WORK ITEM :: Show all the lines in the data below that include the word "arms".
THE DATA Block Start
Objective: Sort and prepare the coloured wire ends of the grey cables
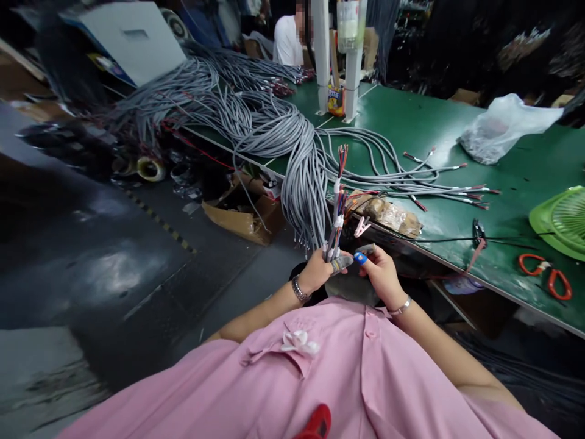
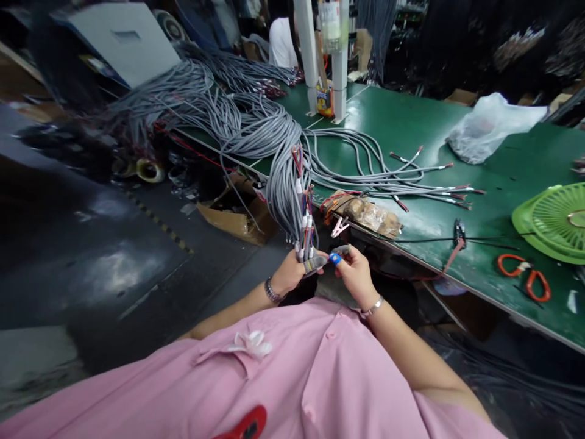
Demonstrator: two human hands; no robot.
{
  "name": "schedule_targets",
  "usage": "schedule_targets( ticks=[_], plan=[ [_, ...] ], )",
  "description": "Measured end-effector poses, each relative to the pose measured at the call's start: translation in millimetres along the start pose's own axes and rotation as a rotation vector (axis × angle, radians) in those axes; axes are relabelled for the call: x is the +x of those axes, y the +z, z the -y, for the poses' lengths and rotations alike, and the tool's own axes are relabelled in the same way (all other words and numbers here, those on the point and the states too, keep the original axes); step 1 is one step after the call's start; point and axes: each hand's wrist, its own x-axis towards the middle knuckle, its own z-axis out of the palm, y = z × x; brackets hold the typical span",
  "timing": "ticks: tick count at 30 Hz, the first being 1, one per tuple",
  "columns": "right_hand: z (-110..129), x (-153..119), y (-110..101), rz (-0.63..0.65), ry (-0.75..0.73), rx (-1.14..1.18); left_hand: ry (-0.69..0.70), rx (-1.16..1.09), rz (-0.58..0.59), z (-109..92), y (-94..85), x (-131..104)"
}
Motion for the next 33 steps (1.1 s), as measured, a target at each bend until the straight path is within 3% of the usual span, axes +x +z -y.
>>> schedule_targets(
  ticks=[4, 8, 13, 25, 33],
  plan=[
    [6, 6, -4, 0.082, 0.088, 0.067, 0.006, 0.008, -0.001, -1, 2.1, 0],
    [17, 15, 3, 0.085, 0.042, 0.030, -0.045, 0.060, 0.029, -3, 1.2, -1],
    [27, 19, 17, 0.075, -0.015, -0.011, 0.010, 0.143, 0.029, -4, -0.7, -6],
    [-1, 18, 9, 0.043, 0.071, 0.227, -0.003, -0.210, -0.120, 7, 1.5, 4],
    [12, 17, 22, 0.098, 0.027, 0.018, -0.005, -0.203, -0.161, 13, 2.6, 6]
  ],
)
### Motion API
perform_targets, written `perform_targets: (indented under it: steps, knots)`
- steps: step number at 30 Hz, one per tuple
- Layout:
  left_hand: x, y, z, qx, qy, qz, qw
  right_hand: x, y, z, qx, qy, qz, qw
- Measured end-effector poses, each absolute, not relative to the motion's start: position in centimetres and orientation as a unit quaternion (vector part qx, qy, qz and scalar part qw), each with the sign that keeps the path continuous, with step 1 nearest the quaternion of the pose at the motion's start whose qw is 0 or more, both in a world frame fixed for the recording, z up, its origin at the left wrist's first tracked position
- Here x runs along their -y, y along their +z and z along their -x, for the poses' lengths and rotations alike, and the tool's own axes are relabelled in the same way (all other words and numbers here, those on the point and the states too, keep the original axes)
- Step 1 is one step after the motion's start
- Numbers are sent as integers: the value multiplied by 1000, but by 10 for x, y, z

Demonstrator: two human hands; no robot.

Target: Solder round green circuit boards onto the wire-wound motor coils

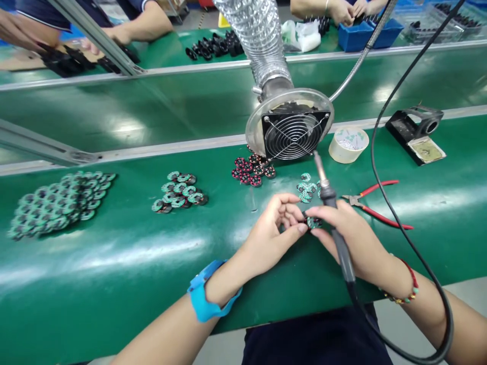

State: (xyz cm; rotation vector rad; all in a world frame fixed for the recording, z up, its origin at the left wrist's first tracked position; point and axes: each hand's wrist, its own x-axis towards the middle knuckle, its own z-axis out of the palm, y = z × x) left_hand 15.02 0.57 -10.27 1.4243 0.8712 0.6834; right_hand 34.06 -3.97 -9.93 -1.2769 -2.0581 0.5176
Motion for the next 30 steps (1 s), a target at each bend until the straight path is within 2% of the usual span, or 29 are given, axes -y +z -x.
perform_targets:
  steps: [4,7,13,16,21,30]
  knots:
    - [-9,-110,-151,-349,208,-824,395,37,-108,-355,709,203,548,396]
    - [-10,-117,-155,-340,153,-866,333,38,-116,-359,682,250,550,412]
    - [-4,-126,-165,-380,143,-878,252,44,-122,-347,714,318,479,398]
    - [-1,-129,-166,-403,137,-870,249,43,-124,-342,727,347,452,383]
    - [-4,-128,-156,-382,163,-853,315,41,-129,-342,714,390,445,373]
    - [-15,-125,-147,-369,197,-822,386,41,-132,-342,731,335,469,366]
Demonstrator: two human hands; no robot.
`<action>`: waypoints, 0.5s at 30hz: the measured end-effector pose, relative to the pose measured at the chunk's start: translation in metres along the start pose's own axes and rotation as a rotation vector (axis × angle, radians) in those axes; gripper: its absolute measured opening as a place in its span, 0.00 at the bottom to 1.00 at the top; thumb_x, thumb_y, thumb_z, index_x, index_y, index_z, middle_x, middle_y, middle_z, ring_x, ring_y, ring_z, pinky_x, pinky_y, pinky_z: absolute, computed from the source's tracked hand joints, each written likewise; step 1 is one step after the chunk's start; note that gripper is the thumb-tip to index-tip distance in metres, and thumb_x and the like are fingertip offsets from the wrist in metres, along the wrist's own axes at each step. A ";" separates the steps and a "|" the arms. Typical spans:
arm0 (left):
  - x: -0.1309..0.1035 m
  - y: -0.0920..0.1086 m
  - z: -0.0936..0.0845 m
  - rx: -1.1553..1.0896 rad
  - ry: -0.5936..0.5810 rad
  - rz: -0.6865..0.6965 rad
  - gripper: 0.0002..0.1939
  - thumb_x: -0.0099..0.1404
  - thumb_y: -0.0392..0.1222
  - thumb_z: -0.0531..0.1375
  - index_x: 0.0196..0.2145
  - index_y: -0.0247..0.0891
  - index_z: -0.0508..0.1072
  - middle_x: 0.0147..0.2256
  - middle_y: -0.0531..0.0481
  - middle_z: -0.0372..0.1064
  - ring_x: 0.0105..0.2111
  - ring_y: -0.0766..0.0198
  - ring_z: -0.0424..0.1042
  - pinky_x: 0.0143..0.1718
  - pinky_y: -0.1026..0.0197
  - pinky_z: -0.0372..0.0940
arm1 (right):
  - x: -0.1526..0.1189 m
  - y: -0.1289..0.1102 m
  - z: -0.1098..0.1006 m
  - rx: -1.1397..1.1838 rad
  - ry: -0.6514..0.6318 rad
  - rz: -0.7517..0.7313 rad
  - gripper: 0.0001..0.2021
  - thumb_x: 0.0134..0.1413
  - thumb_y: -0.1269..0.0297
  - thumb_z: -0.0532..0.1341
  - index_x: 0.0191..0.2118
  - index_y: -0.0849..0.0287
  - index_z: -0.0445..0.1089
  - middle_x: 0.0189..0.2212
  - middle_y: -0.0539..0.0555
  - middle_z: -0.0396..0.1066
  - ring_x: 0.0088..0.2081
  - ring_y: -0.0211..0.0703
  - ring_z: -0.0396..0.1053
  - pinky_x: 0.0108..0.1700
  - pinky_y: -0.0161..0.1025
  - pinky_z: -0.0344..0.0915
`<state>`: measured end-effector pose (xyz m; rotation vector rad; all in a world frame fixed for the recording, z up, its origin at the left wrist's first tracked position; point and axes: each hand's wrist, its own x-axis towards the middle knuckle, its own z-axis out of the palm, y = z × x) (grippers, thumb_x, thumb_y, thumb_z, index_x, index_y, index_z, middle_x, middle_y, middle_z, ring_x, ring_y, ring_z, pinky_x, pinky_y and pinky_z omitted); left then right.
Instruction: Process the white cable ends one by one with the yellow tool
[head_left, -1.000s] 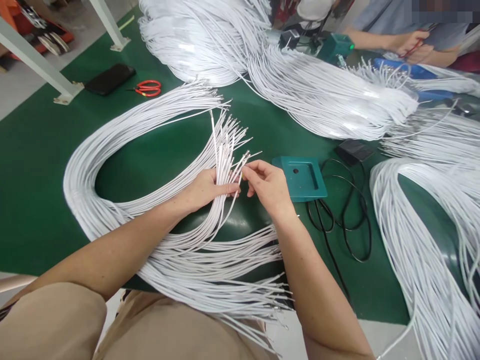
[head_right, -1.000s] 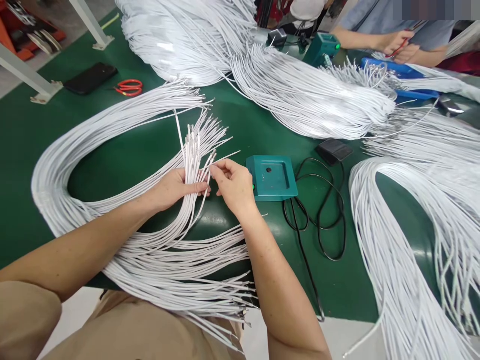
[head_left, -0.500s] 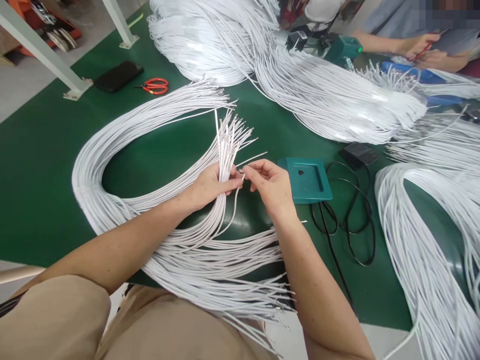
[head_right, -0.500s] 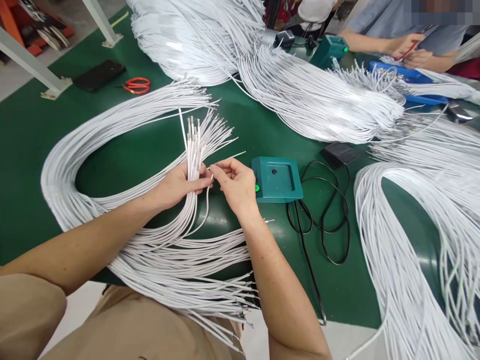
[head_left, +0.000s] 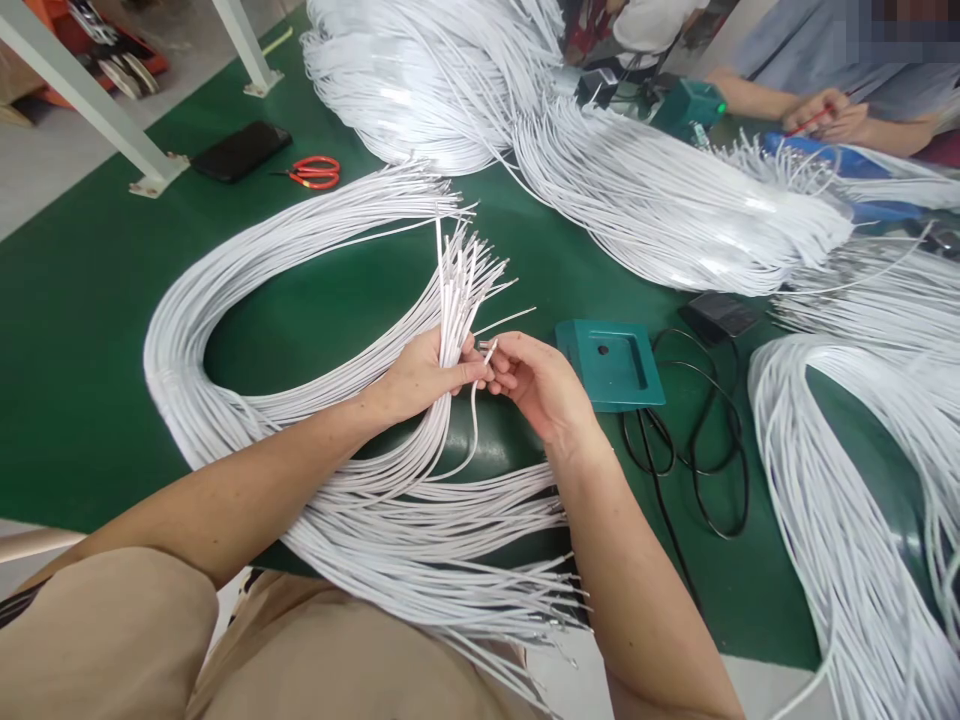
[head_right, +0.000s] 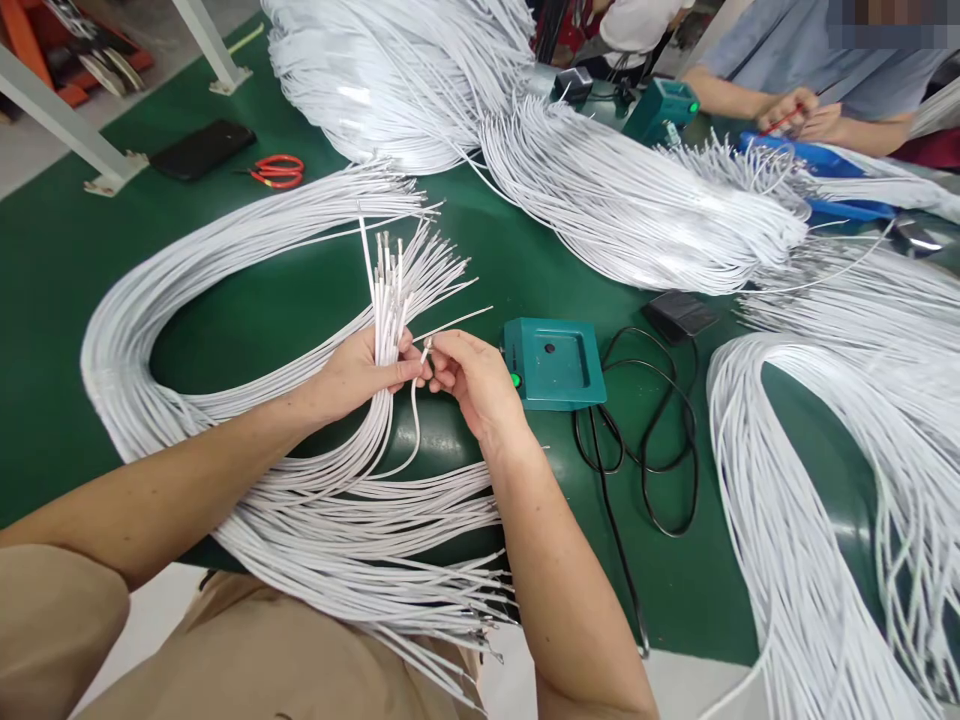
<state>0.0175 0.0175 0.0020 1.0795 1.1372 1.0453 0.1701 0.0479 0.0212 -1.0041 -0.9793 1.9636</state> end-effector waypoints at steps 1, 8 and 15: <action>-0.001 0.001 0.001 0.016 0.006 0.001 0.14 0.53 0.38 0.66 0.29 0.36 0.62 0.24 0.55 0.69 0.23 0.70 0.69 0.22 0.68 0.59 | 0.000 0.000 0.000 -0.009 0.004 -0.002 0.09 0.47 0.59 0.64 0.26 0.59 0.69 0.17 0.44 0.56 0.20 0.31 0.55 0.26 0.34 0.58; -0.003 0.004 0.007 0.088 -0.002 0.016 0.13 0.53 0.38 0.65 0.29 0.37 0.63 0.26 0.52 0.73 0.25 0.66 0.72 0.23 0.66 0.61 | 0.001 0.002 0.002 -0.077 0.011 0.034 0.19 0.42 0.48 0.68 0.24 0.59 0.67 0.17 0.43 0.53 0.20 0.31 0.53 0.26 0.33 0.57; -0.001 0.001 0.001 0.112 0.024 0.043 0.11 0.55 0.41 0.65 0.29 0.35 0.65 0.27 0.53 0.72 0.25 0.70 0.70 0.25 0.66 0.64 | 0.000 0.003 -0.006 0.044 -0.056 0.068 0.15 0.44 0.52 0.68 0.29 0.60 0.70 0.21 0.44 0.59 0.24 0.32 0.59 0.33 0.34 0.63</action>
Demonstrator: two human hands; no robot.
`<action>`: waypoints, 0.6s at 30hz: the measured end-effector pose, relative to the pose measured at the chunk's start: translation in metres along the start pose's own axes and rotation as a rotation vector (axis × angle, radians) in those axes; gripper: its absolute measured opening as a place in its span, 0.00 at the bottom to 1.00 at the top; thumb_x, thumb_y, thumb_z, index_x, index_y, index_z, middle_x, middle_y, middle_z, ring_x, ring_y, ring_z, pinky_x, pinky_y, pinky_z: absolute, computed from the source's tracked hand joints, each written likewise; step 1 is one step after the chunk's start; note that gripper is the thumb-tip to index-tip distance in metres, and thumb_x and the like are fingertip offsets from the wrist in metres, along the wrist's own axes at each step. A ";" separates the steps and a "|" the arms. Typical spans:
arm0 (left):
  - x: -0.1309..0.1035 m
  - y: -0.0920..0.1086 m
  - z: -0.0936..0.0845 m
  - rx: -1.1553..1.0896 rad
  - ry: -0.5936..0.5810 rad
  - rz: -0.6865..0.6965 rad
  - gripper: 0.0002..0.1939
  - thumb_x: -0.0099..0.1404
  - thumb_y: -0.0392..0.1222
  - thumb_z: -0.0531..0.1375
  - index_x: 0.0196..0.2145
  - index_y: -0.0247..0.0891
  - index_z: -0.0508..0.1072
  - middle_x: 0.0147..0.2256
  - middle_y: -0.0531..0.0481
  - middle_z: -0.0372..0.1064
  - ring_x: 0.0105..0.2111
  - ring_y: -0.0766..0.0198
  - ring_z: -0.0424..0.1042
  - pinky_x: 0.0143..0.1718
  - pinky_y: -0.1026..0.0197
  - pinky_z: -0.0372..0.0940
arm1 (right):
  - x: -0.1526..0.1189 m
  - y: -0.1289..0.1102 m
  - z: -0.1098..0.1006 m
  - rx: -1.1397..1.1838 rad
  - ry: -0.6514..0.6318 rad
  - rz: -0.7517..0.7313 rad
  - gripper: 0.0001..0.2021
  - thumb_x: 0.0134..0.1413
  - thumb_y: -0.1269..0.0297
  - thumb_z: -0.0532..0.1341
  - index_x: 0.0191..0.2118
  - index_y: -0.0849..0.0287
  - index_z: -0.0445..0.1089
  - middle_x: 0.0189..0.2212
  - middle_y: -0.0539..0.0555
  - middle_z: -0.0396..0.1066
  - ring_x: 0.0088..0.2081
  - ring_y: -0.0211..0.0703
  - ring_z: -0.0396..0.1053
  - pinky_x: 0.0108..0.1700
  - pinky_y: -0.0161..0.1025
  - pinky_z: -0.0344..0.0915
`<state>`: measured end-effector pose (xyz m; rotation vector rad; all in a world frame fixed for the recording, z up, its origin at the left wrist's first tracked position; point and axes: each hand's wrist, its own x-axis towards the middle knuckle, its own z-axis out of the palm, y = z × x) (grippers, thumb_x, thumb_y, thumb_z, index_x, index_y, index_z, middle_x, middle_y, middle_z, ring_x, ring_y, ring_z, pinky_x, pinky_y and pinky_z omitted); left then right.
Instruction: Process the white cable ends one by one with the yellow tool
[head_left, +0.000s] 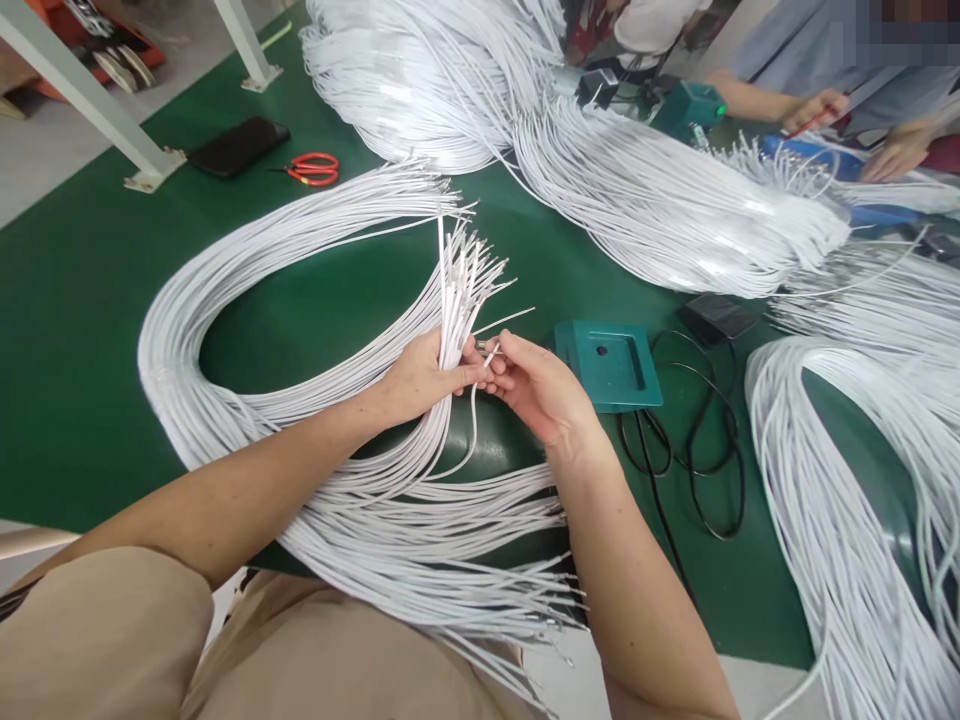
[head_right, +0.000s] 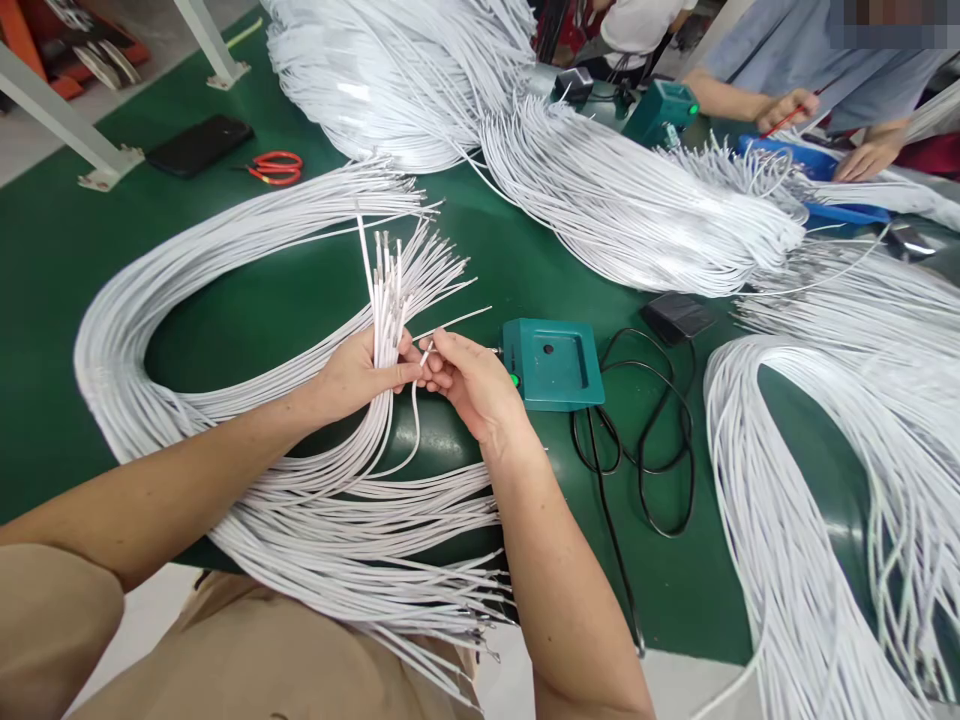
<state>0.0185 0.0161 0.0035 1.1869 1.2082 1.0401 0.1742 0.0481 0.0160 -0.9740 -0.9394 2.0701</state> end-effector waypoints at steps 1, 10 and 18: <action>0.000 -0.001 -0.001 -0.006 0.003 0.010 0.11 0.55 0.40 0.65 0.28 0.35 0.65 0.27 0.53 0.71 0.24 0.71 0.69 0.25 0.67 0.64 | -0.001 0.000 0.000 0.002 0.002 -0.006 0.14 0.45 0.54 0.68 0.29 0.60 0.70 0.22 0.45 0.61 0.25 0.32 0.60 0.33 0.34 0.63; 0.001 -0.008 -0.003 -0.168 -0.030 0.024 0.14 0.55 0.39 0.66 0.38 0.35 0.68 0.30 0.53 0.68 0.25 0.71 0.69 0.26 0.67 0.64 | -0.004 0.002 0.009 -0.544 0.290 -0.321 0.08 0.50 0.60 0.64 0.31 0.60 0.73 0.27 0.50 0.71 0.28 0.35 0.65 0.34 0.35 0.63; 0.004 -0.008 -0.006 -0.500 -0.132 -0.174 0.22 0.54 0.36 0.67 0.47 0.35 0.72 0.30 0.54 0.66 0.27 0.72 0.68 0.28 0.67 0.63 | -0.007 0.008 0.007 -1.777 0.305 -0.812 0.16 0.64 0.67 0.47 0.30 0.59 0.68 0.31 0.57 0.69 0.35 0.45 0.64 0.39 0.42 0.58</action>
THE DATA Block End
ANSWER SPACE ::
`<action>`: waypoints, 0.5s at 30hz: the measured end-effector pose, relative to the pose measured at the chunk's start: translation in metres along the start pose's own axes and rotation as a rotation vector (axis × angle, radians) in those axes; gripper: its absolute measured opening as a place in its span, 0.00 at the bottom to 1.00 at the top; thumb_x, thumb_y, thumb_z, index_x, index_y, index_z, middle_x, middle_y, middle_z, ring_x, ring_y, ring_z, pinky_x, pinky_y, pinky_z: absolute, computed from the source's tracked hand joints, each written likewise; step 1 is one step after the chunk's start; note that gripper is the thumb-tip to index-tip distance in metres, and thumb_x and the like are fingertip offsets from the wrist in metres, along the wrist's own axes at each step. A ";" separates the steps and a "|" the arms. Typical spans:
`<action>`: waypoints, 0.6s at 30hz: the measured end-effector pose, relative to the pose measured at the chunk's start: translation in metres along the start pose's own axes and rotation as a rotation vector (axis × angle, radians) in those axes; gripper: its absolute measured opening as a place in its span, 0.00 at the bottom to 1.00 at the top; thumb_x, thumb_y, thumb_z, index_x, index_y, index_z, middle_x, middle_y, middle_z, ring_x, ring_y, ring_z, pinky_x, pinky_y, pinky_z: absolute, computed from the source's tracked hand joints, each written likewise; step 1 is one step after the chunk's start; note that gripper is the thumb-tip to index-tip distance in metres, and thumb_x and the like are fingertip offsets from the wrist in metres, along the wrist's own axes at each step. A ";" separates the steps and a "|" the arms. Typical spans:

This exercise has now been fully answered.